For confidential clients (server-side web applications with a client secret), PKCE provides defense in depth. The client secret authenticates the application. PKCE additionally binds the specific authorization code to the specific flow instance. Using both is recommended. Several authorization servers now require PKCE even for confidential clients.
code_challenge_method=plain. Plain mode sends the verifier directly as the challenge, providing no security benefit — an attacker who intercepts the authorization request gets the verifier. S256 is the only acceptable method. Most servers reject plain; use S256 unconditionally.What happens when you skip both
Skipping state allows CSRF attacks against your OAuth callback — an attacker can link their identity to a victim's account. Skipping PKCE (for public clients especially) allows authorization code interception — any party that sees the authorization code can exchange it for tokens, since there is no code verifier to prove ownership.
In practice, the most common real-world exploit is not a sophisticated interception but a simple redirect URI misconfiguration combined with missing state validation. An attacker registers a domain that matches a wildcard redirect URI, captures the code and state in the referrer header from a subsequent navigation, and completes the exchange. State validation stops this cold because the session state will not match.

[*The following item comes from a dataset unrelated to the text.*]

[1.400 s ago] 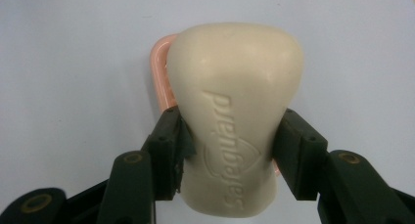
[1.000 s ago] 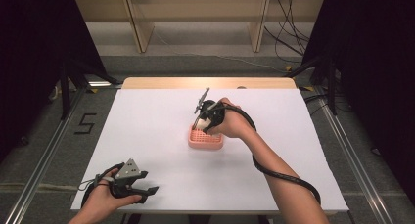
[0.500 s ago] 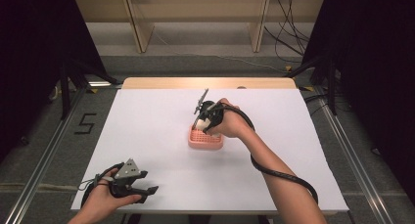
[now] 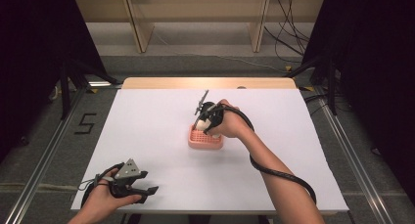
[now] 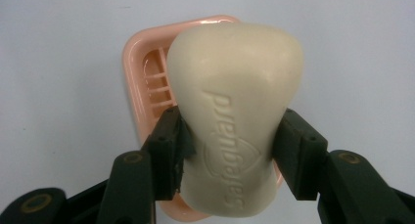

Checking authorization server support
Before relying on PKCE, verify the authorization server supports it. The OIDC discovery document at /.well-known/openid-configuration should list code_challenge_methods_supported. If the field is absent or does not include S256, the server does not support PKCE and you should raise this with the provider — or consider whether the integration is safe to ship.
# Check discovery document for PKCE support curl -s https://accounts.google.com/.well-known/openid-configuration \ | jq '.code_challenge_methods_supported' # Expected output: # [ # "plain", # "S256" # ]
Bastionary enforces PKCE on all authorization code flows by default and rejects requests with code_challenge_method=plain. The state parameter is validated server-side against the session. These are not optional settings — they are part of the baseline security guarantees the platform provides to every application.